A handful of new and old characters reoccur throughout the three volumes, and Dini ties them all together in the final book. Dini reveals the identity of the new Ventriloquist, and suddenly nearly every story in this book interrelates, most notably that of Bruce Wayne's playboy friend Matthew Atkins -- a drunken doppleganger of Bruce himself -- whose murder Batman solved last time around. Atkins and the Ventriloquist touched nearly everyone else in Dini's books -- Zatanna, the Riddler, the Penguin, Harley Quinn, and more -- and this final volume reveals a grand tapestry the reader only glimpsed before.

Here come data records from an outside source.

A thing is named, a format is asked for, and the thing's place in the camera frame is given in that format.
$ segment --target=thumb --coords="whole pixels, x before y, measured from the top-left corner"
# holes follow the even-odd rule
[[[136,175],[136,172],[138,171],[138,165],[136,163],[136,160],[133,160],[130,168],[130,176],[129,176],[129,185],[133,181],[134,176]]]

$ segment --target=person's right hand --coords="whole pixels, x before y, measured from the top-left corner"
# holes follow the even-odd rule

I've also appreciated throughout these books that Dini gives the reader a chance to solve the mystery, hearkening back (or so I recall) to Silver Age comics that did much the same thing. In most of the chapters, including the Mad Hatter story here, we're shown a galley of suspects before the murderer is revealed; when Batman and the reformed Riddler match wits, the reader gets a chance to intuit the unspoken clues. My favorite was when Bruce Wayne uses sign language to communicate with Zatanna just before he's kidnapped; if the reader catches the signal, they get a clue to Bruce's later rescue. It goes without saying that these elements play to the "detective" aspect of Dini's Detective run, and I've found it a nice change from the everyday story.

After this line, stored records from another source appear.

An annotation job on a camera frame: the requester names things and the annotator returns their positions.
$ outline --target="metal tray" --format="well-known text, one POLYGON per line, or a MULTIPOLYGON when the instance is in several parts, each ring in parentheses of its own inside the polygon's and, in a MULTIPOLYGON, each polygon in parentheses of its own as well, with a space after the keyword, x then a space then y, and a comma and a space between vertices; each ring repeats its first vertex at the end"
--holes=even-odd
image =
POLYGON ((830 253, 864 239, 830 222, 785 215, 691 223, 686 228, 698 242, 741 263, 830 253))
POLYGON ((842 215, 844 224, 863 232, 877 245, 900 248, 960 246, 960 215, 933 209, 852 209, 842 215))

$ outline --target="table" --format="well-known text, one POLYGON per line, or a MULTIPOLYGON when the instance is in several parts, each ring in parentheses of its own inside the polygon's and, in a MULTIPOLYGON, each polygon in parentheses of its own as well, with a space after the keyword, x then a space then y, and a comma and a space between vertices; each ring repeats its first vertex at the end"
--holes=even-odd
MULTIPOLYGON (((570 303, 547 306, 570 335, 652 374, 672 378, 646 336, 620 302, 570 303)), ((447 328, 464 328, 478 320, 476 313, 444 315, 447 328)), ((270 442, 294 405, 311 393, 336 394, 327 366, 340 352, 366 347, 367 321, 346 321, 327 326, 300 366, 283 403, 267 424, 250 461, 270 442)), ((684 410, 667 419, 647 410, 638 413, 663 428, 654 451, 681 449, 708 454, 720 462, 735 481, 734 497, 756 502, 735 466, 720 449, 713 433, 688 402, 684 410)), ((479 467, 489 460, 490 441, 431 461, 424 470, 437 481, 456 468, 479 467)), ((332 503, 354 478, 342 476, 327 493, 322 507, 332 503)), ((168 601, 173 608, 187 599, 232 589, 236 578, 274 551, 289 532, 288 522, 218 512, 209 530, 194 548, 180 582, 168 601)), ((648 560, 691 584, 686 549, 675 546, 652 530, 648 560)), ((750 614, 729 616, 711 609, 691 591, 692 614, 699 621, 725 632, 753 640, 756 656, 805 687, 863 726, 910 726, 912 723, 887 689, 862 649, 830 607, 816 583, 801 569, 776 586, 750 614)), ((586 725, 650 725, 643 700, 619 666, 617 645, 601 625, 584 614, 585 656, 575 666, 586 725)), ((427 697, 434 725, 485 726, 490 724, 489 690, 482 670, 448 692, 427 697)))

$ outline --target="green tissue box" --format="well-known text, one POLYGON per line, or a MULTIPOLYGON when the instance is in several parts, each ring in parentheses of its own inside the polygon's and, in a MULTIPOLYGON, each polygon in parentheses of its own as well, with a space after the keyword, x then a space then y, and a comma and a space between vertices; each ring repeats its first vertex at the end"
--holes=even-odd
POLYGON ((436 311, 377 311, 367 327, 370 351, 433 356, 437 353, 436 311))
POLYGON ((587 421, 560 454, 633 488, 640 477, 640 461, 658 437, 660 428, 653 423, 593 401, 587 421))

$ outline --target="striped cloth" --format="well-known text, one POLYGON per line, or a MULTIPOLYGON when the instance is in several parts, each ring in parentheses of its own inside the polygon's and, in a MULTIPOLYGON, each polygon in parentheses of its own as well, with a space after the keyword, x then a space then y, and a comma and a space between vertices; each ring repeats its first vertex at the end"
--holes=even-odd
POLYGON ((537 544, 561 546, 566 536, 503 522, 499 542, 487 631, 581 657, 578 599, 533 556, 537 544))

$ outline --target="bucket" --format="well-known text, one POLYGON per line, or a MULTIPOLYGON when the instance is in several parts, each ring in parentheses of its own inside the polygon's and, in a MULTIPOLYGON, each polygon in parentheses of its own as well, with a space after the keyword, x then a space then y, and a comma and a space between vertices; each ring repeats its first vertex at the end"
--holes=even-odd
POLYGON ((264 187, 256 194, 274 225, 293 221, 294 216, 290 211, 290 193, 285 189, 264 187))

Moreover, it's been interesting how, in a way, there really aren't villains in these stories by Dini. Harley Quinn and the Riddler each reform here, including a classic scene between the Riddler and the Penguin where Penguin, too, talks about "going straight"; and Batman must save the Mad Hatter and Poison Ivy each from prosecution themselves. The real villains in these stories are walk-on characters like Vox and Gotham Jack, whom Dini defines only long enough to make them interesting, but not so much as to steal the real focus of the stories. There a sense, perhaps in thematic relation to Batman RIP, that this is the end of Batman's rogues gallery -- not only will Batman be replaced, but that his rogues are retiring along with him.

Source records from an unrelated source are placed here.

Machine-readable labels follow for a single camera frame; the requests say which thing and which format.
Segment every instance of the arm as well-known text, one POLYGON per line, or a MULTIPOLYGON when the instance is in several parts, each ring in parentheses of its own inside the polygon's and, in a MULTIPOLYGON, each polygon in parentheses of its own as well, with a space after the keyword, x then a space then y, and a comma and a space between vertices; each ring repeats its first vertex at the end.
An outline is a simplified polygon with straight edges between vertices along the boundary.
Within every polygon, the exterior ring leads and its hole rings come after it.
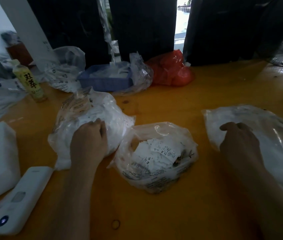
POLYGON ((56 216, 45 239, 90 238, 90 194, 95 172, 107 152, 105 123, 82 125, 70 145, 71 169, 56 216))
POLYGON ((220 152, 255 203, 264 238, 283 239, 283 191, 263 165, 258 139, 243 123, 229 122, 220 129, 227 131, 220 152))

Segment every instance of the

The real draw for me to this book was the promise of a conclusion to the Resurrection of Ra's al Ghul crossover -- and a better conclusion, at that, since the crossover itself was widely panned. Unfortunately, I didn't think this chapter added much -- Batman uses his detective skills in that he psychoanalyzes how Ra's resurrection might affect his current motives, but the final battle between the two contained none of the majesty of, say, Chuck Dixon and Graham Nolan's sword-fight in Batman: Legacy. The real surprise is what happens to Ra's here, but I'm not sure that alone is worth the price of admission.

[Contains full covers]

Ultimately, even as I enjoy the ambition behind Dini's stories, I know they don't hold my interest as much as Grant Morrison's Batman stories -- as with Kurt Busiek's Superman stories versus Geoff Johns, I know that Dini's run isn't "where it's at" for Batman. I'll pick up the next collection, Heart of Hush, because I like Hush and because of the tenuous Batman RIP ties, but it'll be in paperback, at least, before I turn to Dini's next series, Streets of Gotham.

Certainly, however, this book cements my respect for Dini for what he's tried to accomplish.